CI for intestinal colonization of fliGHI and cheY mutants. Two groups of five streptomycin-pretreated mice were infected for 3 days with 5 × 10⁷ CFU of a 1:1 mixture of serovar Typhimurium strains SL1344 (wild type) and M913 (fliGHI) or strains SL1344 and M935 (cheY). The exact ratio of the wild-type strain to the mutant strain in each inoculum was determined by replica plating (ratio_input).

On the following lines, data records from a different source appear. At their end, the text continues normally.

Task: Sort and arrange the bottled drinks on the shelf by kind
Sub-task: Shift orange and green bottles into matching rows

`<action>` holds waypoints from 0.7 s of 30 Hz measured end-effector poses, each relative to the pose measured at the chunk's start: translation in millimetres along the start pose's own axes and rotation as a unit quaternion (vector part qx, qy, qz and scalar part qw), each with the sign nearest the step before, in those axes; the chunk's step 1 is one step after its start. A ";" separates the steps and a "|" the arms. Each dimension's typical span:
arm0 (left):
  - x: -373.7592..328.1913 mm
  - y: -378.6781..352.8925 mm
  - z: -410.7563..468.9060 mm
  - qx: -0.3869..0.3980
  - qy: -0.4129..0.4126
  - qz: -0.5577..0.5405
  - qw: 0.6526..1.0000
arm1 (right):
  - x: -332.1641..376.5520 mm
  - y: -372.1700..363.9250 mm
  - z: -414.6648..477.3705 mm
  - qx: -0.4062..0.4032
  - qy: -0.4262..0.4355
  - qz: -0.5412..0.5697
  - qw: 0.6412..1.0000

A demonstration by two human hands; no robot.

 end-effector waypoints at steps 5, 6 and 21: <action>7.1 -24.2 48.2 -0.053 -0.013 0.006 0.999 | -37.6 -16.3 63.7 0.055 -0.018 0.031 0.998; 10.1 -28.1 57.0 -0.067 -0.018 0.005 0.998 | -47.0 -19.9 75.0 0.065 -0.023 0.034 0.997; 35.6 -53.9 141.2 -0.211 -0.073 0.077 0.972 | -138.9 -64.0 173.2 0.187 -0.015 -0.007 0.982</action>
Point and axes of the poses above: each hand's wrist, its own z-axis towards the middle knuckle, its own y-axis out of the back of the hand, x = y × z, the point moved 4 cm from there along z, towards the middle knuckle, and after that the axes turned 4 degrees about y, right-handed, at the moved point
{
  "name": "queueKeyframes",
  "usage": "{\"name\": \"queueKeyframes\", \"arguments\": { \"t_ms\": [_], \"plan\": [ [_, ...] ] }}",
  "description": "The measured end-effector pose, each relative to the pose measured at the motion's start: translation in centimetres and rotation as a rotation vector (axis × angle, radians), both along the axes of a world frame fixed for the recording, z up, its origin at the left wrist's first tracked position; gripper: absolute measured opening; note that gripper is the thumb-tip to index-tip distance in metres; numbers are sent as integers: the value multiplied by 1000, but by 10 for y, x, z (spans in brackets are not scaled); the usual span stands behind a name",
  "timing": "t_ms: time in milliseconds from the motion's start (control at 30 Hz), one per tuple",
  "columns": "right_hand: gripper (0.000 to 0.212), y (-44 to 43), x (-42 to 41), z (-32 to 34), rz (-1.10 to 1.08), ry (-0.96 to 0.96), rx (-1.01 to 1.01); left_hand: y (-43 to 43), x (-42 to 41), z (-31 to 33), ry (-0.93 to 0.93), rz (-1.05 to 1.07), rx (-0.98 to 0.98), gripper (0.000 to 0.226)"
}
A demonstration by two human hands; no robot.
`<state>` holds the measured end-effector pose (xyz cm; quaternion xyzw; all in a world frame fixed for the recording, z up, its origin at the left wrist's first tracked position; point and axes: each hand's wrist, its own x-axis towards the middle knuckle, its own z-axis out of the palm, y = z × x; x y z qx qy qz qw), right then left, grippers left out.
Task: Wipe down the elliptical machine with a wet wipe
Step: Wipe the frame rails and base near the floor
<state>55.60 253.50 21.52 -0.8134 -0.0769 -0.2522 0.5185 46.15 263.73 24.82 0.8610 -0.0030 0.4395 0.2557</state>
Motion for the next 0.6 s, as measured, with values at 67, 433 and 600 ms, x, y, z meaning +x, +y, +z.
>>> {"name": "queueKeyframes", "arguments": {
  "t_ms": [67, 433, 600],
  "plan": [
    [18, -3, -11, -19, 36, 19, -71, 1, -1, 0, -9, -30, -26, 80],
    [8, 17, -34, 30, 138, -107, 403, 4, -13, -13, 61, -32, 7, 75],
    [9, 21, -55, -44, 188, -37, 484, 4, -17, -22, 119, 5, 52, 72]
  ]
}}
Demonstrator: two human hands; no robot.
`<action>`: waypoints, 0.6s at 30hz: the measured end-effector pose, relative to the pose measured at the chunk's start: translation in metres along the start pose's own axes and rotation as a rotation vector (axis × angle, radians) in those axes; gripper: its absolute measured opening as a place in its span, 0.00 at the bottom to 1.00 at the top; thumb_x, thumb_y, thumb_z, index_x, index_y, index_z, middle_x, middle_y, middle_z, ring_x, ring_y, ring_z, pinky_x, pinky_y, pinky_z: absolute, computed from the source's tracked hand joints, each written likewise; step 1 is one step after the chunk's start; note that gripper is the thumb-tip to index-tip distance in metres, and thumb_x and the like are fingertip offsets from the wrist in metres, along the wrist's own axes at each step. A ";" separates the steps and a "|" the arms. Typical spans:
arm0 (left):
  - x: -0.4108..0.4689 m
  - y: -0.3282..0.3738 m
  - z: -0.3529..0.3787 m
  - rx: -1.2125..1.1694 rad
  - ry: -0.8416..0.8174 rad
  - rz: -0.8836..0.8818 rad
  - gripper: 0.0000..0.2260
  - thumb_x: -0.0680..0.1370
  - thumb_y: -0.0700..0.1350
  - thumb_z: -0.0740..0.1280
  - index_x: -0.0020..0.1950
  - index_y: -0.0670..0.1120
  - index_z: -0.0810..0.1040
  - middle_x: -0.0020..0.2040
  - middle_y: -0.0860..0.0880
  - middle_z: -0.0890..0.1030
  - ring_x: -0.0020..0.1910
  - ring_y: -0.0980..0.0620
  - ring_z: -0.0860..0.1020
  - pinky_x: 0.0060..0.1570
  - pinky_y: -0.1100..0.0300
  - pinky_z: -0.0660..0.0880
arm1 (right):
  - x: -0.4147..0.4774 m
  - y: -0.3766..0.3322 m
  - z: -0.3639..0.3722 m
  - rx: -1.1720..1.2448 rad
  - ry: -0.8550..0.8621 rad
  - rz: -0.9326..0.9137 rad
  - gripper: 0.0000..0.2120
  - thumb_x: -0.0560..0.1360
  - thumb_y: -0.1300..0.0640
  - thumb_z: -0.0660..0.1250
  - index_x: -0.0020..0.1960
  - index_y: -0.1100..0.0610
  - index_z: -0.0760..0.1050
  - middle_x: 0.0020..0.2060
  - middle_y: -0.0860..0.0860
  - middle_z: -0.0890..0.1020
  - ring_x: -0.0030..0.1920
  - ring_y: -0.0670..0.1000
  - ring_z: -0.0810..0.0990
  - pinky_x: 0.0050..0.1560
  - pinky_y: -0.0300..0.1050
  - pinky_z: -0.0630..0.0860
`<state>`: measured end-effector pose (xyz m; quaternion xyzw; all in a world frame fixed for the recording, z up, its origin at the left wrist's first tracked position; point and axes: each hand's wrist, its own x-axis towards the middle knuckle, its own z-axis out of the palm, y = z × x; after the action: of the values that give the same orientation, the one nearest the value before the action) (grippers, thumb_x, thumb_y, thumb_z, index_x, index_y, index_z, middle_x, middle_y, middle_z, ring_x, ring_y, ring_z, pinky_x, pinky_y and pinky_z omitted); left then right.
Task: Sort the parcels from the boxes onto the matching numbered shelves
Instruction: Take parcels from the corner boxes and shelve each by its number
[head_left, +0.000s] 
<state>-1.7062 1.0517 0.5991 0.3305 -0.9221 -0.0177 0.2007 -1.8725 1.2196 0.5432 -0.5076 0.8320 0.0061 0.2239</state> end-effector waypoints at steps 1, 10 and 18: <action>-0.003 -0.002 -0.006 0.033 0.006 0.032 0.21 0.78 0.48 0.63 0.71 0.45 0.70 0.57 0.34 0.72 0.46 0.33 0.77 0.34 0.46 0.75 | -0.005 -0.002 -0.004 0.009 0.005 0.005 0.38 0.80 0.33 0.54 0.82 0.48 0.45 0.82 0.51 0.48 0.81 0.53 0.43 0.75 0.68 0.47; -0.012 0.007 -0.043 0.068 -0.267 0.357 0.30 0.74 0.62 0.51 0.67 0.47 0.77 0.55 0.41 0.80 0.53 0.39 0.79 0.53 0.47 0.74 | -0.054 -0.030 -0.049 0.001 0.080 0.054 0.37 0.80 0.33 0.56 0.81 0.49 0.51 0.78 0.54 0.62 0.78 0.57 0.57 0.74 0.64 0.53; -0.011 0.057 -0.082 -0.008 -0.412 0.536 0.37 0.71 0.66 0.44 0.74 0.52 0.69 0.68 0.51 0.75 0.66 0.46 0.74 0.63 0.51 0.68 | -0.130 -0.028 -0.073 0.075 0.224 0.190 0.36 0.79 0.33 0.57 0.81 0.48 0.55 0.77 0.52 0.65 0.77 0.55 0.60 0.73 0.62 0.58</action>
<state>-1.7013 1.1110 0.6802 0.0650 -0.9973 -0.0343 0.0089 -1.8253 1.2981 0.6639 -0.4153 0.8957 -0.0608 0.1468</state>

The ratios of the wild-type strain to the mutant strain in fecal pellets on days 1 and 2 p.i. (two or three pellets) and in cecal contents on day 3 p.i. (A), in mLN (B), in the spleen (C), and in the liver (D) were determined by replica plating (ratio_output). CI were calculated with the formula CI = ratio_output/ratio_input. The solid squares, open circles, solid circles, open triangles, and solid triangles indicate the individual mice in each group. The CI for fecal pellets on days 1 and 2 p.i. are indicated by solid circles because data could not be assigned to individual mice. d, day; wt, wild type.